Last week my parents came to meet George and visit for the week. While they were here Daddy got to go catch lobsters with Nathan and his boss. Thankfully Nathan willingly cooked up the lobsters and I made the crepes. If you're wondering what the best set-up for cooking lobsters is the next 5 pictures are a great example.
Here is the finished product.
This is the recipe that I got my inspiration from.

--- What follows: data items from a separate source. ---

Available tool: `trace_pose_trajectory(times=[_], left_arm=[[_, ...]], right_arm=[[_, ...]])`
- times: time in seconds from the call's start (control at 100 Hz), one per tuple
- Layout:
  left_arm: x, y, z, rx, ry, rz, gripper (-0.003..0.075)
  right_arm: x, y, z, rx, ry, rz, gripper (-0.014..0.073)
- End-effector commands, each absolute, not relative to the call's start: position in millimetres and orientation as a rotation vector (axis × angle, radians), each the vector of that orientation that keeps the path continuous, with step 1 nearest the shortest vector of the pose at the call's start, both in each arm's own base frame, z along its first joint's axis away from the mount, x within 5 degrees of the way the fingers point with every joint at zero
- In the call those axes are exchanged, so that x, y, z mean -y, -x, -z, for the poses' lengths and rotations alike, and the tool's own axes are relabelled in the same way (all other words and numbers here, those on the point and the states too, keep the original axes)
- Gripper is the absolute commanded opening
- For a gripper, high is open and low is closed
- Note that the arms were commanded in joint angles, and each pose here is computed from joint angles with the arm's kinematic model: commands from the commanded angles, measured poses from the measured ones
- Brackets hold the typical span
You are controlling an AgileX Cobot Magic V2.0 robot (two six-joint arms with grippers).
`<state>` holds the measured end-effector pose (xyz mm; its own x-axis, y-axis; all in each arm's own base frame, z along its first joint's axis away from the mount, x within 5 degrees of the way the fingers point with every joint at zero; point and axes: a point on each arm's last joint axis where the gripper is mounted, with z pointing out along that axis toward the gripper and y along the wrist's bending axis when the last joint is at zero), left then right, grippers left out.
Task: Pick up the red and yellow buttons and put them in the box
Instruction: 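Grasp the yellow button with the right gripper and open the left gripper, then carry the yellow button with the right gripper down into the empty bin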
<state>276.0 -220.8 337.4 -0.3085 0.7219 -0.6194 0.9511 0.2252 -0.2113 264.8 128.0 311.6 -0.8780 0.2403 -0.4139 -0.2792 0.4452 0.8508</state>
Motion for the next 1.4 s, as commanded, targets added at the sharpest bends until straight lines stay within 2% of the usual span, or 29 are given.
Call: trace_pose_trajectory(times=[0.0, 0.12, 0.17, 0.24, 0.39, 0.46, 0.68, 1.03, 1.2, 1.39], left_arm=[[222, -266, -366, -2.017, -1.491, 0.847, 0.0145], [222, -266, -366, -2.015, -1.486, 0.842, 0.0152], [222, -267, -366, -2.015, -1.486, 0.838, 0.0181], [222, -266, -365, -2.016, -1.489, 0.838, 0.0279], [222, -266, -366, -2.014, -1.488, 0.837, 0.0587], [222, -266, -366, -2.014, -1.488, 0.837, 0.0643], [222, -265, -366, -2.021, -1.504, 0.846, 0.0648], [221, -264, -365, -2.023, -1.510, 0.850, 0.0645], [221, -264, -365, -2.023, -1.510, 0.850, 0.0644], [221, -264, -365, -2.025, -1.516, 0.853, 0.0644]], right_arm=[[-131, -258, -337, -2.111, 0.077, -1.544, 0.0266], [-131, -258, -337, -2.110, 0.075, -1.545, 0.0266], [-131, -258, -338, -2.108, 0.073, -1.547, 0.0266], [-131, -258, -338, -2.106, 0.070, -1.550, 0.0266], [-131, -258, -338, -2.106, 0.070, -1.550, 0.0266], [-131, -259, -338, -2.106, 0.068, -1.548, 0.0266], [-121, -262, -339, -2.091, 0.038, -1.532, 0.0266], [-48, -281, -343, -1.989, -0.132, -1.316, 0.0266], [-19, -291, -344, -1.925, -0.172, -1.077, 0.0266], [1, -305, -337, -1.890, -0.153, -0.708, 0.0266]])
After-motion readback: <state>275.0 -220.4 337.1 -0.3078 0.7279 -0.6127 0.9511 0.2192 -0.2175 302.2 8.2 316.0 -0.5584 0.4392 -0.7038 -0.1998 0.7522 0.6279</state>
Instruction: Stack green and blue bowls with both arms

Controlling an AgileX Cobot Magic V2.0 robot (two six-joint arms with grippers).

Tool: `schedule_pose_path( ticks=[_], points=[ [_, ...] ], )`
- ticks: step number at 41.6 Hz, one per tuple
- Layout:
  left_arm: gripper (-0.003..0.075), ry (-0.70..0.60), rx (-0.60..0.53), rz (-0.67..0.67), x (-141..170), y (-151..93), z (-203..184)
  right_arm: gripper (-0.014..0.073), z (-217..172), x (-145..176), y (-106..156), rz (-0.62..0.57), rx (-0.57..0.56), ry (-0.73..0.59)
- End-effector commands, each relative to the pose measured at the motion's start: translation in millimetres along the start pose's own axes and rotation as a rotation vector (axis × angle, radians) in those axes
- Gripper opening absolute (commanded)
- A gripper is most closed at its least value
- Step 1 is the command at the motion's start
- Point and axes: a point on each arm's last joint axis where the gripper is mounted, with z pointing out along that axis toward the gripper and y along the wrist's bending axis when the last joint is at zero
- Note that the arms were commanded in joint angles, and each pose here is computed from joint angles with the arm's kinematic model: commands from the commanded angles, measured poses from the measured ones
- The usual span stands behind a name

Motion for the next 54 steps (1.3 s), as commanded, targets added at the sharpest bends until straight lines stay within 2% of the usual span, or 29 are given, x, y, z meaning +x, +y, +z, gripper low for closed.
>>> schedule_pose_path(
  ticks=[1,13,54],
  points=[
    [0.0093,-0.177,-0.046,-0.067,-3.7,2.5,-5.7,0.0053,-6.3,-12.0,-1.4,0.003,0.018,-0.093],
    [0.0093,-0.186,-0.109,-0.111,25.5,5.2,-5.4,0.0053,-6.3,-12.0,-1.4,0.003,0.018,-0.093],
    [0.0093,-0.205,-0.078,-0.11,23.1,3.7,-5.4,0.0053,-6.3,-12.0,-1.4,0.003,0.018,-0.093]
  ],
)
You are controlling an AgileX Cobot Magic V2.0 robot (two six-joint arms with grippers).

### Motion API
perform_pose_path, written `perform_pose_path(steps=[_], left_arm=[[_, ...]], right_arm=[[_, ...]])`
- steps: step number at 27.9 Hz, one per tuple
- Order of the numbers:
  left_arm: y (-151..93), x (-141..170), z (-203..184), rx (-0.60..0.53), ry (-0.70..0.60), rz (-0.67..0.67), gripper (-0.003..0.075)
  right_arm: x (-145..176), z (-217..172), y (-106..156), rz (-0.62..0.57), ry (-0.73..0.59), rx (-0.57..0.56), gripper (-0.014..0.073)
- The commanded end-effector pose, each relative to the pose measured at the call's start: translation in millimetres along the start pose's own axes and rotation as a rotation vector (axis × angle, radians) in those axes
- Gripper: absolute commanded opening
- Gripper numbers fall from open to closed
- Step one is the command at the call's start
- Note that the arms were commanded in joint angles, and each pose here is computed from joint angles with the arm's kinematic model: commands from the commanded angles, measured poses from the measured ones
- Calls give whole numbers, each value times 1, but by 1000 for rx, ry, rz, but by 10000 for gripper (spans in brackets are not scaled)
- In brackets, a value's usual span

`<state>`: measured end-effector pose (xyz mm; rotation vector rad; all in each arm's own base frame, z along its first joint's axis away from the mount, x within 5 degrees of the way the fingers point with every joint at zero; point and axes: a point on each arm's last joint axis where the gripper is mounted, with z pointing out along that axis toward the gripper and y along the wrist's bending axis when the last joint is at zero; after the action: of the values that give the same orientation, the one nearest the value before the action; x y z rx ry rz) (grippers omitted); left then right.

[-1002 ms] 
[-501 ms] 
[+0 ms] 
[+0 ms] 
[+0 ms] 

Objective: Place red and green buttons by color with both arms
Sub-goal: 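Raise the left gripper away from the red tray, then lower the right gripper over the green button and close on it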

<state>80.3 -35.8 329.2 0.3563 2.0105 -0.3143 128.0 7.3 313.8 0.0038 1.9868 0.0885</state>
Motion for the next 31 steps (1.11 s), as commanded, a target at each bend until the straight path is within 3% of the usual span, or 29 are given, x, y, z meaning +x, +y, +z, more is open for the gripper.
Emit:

I, of course, didn't follow it exactly and it doesn't include the recipes for the white sauce, crepes, or Hollandaise.
8 crepes
1/4 teaspoon black pepper
1 pound freshly shucked Maine lobster meat
1 teaspoon fresh squeezed lemon juice
1/4 clarified butter
1 cup cooked well drained spinach
1/4 cup minced onions
1/4 cup white sauce
1/2 cup sliced mushrooms
1 cup hollandaise sauce
1 teaspoon chopped garlic
1/4 cup chopped parsley
1/4 cup chopped walnuts
Over medium heat in a medium sized saucepan, heat butter and add garlic, onions, and mushrooms.
Saute' until soft.
Add walnuts, black pepper, lemon, spinach and white sauce.
Blend thoroughly and remove from heat.
In individual shallow baking dishes, assemble crepes.
Place 2 oz. of Maine lobster in each crepe, top with spinach mixture, and wrap each crepe.
Place in baking dish, approximately 2 to a dish, with folded side down.
Bake in preheated oven for 10 minutes at 350 degrees.
While crepes are baking, make Hollandaise sauce.
Remove crepes from oven, top with Hollandaise, garnish with chopped parsley and paprika and serve.